Managing access permissions for Amazon Glue resources - Amazon Glue
Services or capabilities described in Amazon Web Services documentation might vary by Region. To see the differences applicable to the China Regions, see Getting Started with Amazon Web Services in China.

Managing access permissions for Amazon Glue resources

You can have valid credentials to authenticate your requests, but unless you have the appropriate permissions, you can't create or access an Amazon Glue resource such as a table in the Amazon Glue Data Catalog.

Every Amazon resource is owned by an Amazon account, and permissions to create or access a resource are governed by permissions policies. An account administrator can attach permissions policies to IAM identities (that is, users, groups, and roles). Some services (such as Amazon Glue and Amazon S3) also support attaching permissions policies to the resources themselves.

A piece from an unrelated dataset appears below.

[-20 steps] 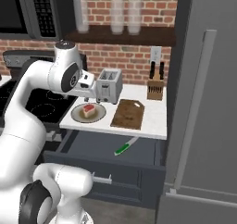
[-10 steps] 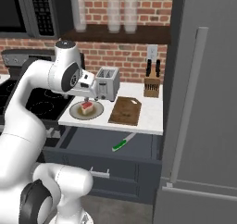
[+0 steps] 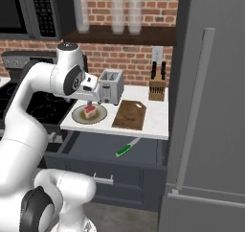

An account administrator (or administrator user) is a user who has administrative privileges. For more information, see IAM Best Practices in the IAM User Guide.

When granting permissions, you decide who is getting the permissions, the resources they get permissions for, and the specific actions that you want to allow on those resources.


You can grant access to your data by using Amazon Glue methods or by using Amazon Lake Formation grants. The Amazon Glue methods use Amazon Identity and Access Management (IAM) policies to achieve fine-grained access control. Lake Formation uses a simpler GRANT/REVOKE permissions model similar to the GRANT/REVOKE commands in a relational database system.

This section describes using the Amazon Glue methods. For information about using Lake Formation grants, see Granting Lake Formation Permissions in the Amazon Lake Formation Developer Guide.